Murree is about 20 km far from Goorine and can be reached in 40 minutes. Islamabad is about 60 km far and can be reached in 80 minutes.

==Subdivisions==
The Union Council of Goreeni is divided into the following areas: Bagla, Bajarian, Banwari, Danah, Goreeni, Chabgran, Bawar, Kotal, Palasi and Suma Garhaga.

===Goreeni===

Goreeni is divided into two Village Councils (VCs):

VC Goreeni - 1

VC Goreeni - 2

Chabgran (VC Goreeni - 1)

Chabgran is one of the largest and most influential village in Abbottabad District.
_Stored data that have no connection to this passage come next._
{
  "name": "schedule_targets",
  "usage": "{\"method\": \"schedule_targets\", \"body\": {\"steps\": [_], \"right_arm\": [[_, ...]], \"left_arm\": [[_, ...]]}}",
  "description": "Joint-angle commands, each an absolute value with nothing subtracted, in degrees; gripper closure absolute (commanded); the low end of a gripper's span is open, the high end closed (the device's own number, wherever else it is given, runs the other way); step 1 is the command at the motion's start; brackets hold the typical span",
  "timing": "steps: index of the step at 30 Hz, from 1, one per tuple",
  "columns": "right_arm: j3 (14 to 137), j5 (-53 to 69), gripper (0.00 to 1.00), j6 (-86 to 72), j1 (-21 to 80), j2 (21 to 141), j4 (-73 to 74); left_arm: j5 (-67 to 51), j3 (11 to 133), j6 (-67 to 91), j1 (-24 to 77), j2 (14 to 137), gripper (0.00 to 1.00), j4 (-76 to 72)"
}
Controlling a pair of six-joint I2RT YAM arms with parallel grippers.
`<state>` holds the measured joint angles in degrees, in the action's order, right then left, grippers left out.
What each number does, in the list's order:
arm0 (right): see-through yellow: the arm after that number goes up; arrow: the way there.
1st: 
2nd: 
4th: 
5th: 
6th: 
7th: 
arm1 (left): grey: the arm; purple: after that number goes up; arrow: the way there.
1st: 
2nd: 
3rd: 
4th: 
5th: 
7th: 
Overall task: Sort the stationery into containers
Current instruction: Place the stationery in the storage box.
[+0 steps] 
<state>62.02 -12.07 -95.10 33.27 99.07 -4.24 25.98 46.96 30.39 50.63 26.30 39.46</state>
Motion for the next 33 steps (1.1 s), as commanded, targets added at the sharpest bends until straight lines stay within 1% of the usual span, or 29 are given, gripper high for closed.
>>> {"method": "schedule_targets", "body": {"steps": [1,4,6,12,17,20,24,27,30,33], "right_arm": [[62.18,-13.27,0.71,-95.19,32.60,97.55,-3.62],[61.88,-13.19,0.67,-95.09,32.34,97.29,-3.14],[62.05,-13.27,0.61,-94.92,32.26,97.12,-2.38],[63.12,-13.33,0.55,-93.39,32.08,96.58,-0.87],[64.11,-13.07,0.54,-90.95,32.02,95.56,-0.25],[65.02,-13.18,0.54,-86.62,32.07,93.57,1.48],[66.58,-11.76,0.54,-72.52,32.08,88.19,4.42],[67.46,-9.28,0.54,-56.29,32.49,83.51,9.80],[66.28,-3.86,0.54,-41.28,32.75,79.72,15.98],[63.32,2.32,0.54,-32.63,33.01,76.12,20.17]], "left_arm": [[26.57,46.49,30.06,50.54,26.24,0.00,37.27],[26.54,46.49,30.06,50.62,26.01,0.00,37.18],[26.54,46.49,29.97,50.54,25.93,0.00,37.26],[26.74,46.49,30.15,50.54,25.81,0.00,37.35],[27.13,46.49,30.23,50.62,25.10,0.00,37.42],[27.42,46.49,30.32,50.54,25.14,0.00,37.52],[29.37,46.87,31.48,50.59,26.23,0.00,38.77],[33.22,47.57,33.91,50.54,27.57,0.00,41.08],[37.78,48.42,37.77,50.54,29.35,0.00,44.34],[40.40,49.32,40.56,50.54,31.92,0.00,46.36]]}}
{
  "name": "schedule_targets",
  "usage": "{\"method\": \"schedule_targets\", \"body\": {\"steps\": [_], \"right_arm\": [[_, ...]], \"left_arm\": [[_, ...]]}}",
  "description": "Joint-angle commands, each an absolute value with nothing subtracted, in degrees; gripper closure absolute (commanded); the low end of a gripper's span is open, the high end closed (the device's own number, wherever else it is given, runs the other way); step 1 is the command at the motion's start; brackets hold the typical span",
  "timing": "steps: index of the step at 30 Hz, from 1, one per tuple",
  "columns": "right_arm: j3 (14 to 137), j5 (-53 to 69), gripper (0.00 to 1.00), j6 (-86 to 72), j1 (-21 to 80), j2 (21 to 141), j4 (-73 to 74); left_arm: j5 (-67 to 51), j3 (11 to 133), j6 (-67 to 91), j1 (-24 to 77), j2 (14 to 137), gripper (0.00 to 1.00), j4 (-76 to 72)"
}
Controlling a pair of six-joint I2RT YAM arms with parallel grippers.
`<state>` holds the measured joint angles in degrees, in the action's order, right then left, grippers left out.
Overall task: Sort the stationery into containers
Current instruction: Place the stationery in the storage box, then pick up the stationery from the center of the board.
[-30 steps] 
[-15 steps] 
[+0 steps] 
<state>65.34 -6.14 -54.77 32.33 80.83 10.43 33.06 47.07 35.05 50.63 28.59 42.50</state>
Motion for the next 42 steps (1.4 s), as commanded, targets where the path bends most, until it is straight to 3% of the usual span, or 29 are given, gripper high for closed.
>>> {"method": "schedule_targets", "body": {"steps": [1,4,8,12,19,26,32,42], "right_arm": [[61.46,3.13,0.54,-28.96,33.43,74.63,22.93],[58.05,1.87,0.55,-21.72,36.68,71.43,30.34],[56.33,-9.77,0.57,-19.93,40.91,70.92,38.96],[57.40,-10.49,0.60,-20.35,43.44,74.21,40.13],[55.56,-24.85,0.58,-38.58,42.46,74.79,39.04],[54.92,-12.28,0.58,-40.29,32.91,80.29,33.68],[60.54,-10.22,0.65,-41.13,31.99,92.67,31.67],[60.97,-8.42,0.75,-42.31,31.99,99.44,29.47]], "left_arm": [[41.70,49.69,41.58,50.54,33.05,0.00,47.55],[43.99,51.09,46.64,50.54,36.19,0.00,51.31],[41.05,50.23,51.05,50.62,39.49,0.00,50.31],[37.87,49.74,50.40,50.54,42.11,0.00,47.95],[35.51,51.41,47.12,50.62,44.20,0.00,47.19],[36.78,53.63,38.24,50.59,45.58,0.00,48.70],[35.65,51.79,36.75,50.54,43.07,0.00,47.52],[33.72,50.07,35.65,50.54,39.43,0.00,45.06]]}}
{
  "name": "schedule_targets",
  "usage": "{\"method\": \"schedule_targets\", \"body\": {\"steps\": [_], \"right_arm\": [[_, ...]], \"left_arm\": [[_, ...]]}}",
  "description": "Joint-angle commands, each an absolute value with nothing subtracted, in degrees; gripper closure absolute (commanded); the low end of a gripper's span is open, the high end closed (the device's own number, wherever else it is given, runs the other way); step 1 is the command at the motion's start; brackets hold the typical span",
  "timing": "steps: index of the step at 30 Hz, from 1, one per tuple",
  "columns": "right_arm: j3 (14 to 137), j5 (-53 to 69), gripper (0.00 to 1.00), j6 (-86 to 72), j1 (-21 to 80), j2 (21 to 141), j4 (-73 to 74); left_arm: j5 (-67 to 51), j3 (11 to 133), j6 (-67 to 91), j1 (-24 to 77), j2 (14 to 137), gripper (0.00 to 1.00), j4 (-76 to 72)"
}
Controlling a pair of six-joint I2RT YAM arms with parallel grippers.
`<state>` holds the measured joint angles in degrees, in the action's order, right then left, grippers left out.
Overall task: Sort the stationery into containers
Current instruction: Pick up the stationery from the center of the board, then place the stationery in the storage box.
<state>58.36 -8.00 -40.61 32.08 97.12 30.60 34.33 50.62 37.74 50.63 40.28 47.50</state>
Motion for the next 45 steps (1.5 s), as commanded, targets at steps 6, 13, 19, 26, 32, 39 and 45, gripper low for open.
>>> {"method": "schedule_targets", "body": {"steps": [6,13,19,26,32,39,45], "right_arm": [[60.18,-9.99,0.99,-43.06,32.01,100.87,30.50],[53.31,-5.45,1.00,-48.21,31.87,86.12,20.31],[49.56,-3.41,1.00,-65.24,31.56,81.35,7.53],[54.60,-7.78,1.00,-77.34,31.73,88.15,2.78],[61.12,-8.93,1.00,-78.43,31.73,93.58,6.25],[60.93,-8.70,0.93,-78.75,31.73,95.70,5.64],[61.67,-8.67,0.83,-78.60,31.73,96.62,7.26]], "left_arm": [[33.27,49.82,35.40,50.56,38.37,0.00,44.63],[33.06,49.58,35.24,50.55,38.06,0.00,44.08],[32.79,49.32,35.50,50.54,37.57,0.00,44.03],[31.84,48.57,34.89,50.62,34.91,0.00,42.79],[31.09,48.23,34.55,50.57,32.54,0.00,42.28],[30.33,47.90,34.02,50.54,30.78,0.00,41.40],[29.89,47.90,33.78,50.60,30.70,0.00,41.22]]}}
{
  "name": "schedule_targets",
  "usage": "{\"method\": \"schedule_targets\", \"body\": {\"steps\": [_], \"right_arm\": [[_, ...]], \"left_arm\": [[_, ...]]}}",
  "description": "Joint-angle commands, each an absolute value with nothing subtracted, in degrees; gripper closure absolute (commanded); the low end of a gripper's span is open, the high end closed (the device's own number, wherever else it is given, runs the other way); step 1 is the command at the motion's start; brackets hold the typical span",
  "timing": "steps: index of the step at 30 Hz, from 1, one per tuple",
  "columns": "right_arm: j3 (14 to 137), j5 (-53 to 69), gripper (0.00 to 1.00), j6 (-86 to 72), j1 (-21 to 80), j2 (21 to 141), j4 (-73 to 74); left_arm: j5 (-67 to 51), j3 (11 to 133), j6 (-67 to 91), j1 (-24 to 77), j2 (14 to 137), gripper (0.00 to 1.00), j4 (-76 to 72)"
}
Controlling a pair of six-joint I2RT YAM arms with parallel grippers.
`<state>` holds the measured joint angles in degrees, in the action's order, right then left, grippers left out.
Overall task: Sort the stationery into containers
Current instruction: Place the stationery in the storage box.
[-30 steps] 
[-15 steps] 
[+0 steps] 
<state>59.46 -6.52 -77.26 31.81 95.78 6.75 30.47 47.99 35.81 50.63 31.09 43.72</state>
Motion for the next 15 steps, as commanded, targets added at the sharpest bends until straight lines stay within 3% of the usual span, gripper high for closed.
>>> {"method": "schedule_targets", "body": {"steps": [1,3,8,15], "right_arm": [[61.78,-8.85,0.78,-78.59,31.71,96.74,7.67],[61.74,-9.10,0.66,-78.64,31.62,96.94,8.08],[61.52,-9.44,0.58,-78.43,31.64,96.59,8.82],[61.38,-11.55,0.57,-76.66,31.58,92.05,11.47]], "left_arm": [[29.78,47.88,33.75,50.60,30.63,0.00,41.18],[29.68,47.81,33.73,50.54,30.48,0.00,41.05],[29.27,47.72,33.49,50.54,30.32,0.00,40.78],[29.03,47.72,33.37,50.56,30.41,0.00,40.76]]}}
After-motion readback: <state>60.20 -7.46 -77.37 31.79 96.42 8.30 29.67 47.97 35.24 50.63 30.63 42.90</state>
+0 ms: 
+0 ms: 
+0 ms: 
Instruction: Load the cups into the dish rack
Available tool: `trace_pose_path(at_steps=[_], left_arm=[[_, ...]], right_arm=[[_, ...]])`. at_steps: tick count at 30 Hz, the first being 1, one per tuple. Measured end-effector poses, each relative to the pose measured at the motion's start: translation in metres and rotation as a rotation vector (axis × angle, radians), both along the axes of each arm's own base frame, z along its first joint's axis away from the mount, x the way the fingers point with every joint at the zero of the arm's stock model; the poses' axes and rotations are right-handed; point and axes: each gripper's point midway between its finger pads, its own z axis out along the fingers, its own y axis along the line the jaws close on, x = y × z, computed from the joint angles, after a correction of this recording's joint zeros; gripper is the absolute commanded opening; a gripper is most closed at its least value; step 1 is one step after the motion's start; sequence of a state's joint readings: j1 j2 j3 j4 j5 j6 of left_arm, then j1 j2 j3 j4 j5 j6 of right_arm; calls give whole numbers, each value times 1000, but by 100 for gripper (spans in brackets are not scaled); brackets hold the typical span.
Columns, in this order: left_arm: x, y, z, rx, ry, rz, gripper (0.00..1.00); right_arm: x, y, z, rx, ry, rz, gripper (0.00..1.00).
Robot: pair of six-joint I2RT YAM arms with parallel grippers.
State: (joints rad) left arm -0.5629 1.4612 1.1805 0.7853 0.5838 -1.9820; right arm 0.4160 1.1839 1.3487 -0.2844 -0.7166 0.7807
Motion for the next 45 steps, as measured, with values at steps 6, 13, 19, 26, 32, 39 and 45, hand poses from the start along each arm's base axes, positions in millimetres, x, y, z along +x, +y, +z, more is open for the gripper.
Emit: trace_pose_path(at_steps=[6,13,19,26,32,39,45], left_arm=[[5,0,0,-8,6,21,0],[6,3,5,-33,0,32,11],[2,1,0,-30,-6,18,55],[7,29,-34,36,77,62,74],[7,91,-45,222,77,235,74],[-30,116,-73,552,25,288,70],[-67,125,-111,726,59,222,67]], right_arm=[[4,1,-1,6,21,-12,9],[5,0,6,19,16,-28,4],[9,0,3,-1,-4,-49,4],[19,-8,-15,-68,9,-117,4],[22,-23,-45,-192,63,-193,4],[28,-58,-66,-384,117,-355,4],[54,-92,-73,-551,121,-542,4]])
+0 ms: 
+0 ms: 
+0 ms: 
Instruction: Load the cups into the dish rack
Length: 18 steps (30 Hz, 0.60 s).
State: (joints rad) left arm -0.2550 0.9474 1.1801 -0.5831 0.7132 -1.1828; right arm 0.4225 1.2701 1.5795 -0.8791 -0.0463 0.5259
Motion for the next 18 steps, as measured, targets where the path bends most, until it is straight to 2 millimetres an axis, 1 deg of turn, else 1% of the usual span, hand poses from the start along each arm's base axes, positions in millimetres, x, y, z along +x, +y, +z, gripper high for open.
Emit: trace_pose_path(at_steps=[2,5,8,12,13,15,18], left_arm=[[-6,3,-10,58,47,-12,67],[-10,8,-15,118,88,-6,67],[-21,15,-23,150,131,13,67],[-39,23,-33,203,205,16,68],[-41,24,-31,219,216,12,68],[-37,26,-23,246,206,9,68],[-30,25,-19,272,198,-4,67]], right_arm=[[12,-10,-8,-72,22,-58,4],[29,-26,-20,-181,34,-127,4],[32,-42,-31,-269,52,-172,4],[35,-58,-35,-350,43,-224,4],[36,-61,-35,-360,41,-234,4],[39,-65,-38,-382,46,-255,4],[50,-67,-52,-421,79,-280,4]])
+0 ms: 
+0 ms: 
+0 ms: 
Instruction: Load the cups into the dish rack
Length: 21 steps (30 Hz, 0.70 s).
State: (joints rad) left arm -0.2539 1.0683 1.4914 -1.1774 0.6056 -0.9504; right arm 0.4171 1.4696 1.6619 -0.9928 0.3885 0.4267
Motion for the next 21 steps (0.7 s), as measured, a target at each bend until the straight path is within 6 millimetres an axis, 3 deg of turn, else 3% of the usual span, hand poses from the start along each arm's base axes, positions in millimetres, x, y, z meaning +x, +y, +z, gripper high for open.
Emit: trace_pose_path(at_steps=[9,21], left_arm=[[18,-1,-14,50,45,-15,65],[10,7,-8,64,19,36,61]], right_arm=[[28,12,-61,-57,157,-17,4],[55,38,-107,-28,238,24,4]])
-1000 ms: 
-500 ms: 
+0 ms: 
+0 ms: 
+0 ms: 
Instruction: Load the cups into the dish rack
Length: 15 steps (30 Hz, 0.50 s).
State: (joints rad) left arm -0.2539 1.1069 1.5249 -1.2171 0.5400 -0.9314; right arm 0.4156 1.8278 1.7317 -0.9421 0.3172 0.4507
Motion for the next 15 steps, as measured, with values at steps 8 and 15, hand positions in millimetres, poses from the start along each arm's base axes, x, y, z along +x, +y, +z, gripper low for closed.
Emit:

Located above of the coast Haro River. As of today there are District Body Elections going on. Political situation in Chabgran is pretty much heated.

Candidates for the General Councilor are Haji Saqib Nawaz Abbasi, Nambardar Faisal Abbasi, Basharat Abbasi and Abdul Hameed Khan (Minnu).

==Culture and living==
They wear simple clothes like Shalwar Kameez and Vest Coat on special occasion. They eat simple foods. Most of the people work in Islamabad due to easy access by road through the Ghora Gali- Rawalpindi road butsome of them earn by agriculture and small business. The main tribe in Goreeni are Abbasi, (Gujjars)Chaudhary and Awan.